What you should do:
A complete, unaltered copy of the listing is needed. Write it out.

Available data:
---
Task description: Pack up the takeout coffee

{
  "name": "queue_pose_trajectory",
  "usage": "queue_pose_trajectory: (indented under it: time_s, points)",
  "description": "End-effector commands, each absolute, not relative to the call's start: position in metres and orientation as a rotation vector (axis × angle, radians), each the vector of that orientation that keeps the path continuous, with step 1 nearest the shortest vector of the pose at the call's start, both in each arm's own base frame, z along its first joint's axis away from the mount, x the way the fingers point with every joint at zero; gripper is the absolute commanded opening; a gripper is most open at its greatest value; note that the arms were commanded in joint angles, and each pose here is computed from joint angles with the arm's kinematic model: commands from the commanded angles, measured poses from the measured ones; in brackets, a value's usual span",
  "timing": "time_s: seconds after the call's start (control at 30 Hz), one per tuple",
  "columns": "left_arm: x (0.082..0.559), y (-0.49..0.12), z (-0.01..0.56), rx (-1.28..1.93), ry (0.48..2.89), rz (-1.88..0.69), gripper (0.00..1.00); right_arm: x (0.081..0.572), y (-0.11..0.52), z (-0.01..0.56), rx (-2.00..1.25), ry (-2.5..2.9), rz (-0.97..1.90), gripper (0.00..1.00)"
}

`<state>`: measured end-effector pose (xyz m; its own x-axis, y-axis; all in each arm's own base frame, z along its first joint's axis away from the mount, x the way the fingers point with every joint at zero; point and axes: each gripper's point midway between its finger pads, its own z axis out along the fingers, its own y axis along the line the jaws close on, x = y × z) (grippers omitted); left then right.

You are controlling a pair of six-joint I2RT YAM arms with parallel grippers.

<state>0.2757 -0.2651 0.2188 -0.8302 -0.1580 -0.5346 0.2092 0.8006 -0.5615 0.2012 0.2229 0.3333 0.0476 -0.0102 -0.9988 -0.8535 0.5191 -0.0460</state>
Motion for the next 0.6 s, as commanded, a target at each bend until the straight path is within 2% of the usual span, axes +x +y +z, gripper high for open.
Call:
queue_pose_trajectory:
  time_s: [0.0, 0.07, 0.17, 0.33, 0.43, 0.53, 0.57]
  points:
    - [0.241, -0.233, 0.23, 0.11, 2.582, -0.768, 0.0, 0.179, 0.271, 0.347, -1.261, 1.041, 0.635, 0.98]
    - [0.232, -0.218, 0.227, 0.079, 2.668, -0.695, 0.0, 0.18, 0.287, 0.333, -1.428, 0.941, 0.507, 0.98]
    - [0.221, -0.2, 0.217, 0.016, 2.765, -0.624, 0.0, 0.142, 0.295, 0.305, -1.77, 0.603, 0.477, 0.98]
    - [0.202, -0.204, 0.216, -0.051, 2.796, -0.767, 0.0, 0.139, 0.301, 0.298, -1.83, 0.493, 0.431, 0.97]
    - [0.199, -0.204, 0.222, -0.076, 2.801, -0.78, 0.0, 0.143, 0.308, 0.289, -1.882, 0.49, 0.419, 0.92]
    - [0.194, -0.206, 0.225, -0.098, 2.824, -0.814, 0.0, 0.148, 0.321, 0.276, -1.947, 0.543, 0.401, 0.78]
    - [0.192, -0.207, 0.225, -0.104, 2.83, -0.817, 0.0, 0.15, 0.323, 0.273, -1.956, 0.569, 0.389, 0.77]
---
Response below:
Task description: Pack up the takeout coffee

{
  "name": "queue_pose_trajectory",
  "usage": "queue_pose_trajectory: (indented under it: time_s, points)",
  "description": "End-effector commands, each absolute, not relative to the call's start: position in metres and orientation as a rotation vector (axis × angle, radians), each the vector of that orientation that keeps the path continuous, with step 1 nearest the shortest vector of the pose at the call's start, both in each arm's own base frame, z along its first joint's axis away from the mount, x the way the fingers point with every joint at zero; gripper is the absolute commanded opening; a gripper is most open at its greatest value; note that the arms were commanded in joint angles, and each pose here is computed from joint angles with the arm's kinematic model: commands from the commanded angles, measured poses from the measured ones; in brackets, a value's usual span",
  "timing": "time_s: seconds after the call's start (control at 30 Hz), one per tuple",
  "columns": "left_arm: x (0.082..0.559), y (-0.49..0.12), z (-0.01..0.56), rx (-1.28..1.93), ry (0.48..2.89), rz (-1.88..0.69), gripper (0.00..1.00); right_arm: x (0.081..0.572), y (-0.11..0.52), z (-0.01..0.56), rx (-2.00..1.25), ry (-2.5..2.9), rz (-0.97..1.90), gripper (0.00..1.00)"
}

`<state>`: measured end-effector pose (xyz m; its own x-axis, y-axis; all in each arm's own base frame, z along its first joint's axis away from the mount, x the way the fingers point with every joint at zero; point and axes: each gripper's point midway between its finger pads, its own z axis out along the fingers, its own y axis along the line the jaws close on, x = y × z) (grippers omitted); left then right.

You are controlling a pair of six-joint I2RT YAM arms with parallel grippers.

<state>0.2757 -0.2651 0.2188 -0.8302 -0.1580 -0.5346 0.2092 0.8006 -0.5615 0.2012 0.2229 0.3333 0.0476 -0.0102 -0.9988 -0.8535 0.5191 -0.0460</state>
Motion for the next 0.6 s, as commanded, a target at each bend until the straight path is within 2% of the usual span, axes +x +y +z, gripper high for open.
Call:
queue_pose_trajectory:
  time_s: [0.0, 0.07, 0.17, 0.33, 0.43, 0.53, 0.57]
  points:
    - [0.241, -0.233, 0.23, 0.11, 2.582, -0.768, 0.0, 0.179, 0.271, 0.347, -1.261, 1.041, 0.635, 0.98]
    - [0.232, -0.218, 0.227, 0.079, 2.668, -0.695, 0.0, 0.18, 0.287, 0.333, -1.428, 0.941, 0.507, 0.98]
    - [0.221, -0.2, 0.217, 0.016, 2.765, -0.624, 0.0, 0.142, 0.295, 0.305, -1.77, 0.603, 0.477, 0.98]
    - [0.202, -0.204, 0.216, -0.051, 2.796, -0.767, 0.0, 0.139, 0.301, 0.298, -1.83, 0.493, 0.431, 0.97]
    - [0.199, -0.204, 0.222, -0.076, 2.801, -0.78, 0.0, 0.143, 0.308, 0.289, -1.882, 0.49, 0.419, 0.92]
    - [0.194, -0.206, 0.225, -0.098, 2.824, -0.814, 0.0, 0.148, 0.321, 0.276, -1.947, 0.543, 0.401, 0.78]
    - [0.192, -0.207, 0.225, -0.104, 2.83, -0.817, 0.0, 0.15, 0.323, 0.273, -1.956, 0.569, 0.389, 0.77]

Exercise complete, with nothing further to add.